Funeral Ponderings and Proverbs 31

Today I went to Dorothy's funeral.

Dorothy and her husband, Paul, always sat on the left aisle of the sanctuary, 2/3 of the way toward the front.  Dorothy had the enviable quality of staying petite and cute and dark-haired well into her older years.  I mean, I guess it's possible that she discreetly colored her hair, but I don't think so.

We note that "Paul and Dorothy Stutzman" can easily be confused with "Paul and Dorcas Smucker" which has caused some interesting misunderstandings over the years, like the time someone heard that I was in the hospital with a broken hip.

There are two types of farm wives in this area: the kind who work in the fields, and the kind who don't.  And women tend to be kind of all-or-nothing about this, for reasons we've never figured out.

Dorothy helped in the fields.  In fact, she told me once, she used to drive the seed truck all day, and somehow she'd fix meals in between loads, and then she'd come home and can peaches until 2 in the morning.

Today the tributes to her focused on how she served others through hard work, cooking, baking, flowers from her garden, and having guests over.  Proverbs 31 was quoted.
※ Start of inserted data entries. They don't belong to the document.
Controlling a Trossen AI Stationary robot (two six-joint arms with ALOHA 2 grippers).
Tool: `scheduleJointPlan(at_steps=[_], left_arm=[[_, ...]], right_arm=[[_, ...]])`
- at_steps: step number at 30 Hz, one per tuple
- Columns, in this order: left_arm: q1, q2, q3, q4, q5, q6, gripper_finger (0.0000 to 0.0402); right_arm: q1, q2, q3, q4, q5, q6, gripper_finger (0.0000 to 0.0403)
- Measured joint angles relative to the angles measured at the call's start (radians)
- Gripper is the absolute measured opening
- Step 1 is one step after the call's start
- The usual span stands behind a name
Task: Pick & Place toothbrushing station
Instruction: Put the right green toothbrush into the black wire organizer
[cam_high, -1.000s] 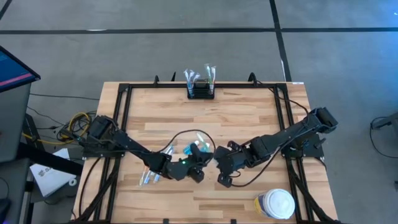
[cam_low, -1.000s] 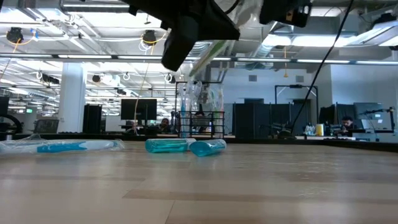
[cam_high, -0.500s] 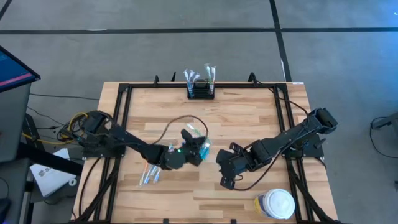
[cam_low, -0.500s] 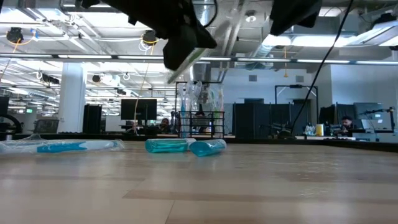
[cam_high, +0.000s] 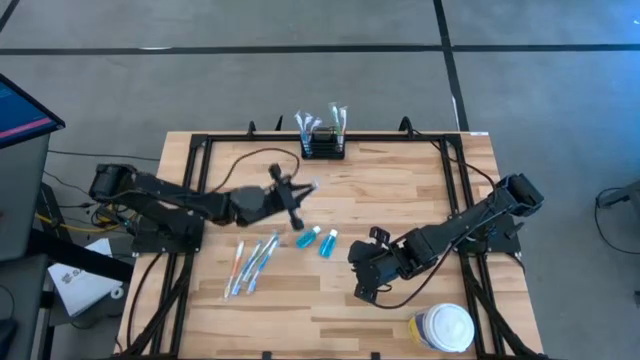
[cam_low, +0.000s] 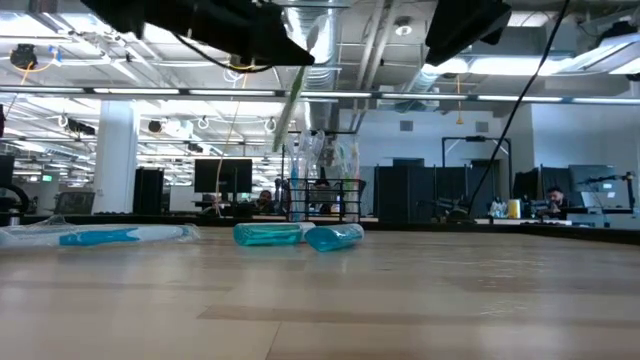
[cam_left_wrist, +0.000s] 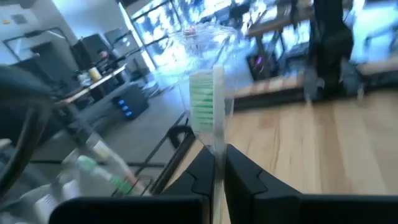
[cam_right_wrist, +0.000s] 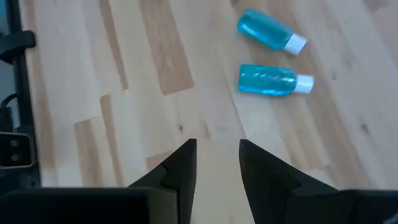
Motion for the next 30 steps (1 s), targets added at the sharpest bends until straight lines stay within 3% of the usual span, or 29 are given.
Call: scheduleJointPlan(at_steps=[12,20,30], left_arm=[[0.257,-0.004,-0.013,0.102,0.277,-0.079,0.0006],[0.355,0.003,-0.013,0.189,0.346,-0.145,0.0006],[0.436,0.129,-0.012,0.390,0.357,-0.155,0.0006]], right_arm=[[0.007,0.001,0.000,0.011,0.026,-0.055,0.0111],[0.023,0.001,0.000,0.022,0.065,-0.100,0.0111],[0.026,0.001,0.000,0.019,0.078,-0.130,0.0111]])
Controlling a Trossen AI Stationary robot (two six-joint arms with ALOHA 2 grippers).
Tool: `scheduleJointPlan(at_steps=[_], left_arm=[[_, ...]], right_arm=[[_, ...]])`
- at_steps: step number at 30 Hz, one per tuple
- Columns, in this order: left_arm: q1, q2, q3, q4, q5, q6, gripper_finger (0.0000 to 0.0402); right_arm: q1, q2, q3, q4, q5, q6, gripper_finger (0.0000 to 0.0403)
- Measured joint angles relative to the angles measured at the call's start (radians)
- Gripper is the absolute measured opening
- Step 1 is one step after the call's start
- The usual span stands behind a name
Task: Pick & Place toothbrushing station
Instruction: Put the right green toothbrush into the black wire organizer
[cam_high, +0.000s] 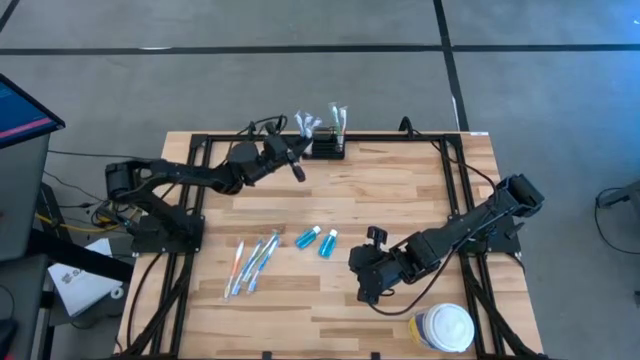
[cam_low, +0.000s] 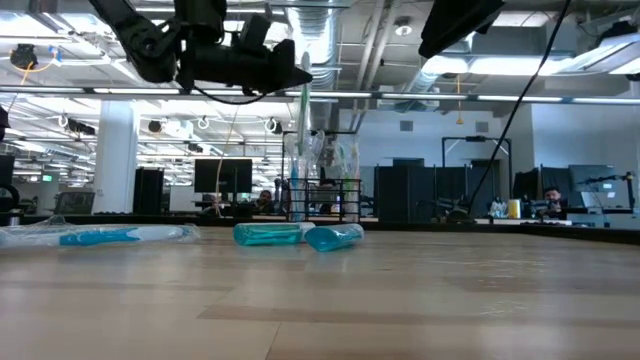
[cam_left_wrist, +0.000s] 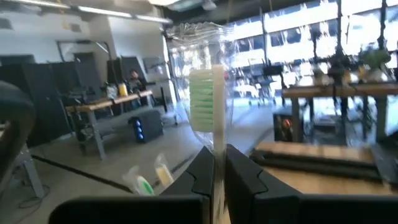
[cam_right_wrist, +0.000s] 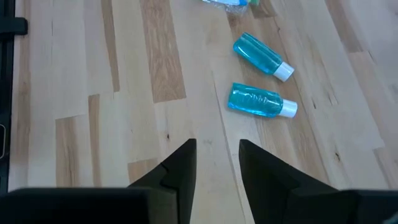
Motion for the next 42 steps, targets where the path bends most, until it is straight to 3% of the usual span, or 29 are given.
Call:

If you are all modern, you might sniff and say that is pretty shallow stuff to be remembered for.

If you were on the receiving end of her meals or flowers, you would not say that.

When I was pregnant with Jenny, Dorothy would come and get my dirty laundry and wash it.  That is no small service.

After the funeral I was feeling kind of sad about the fact that when I die, the pastor will most likely steer away from Proverbs 31 and any mention of cooking and hospitality.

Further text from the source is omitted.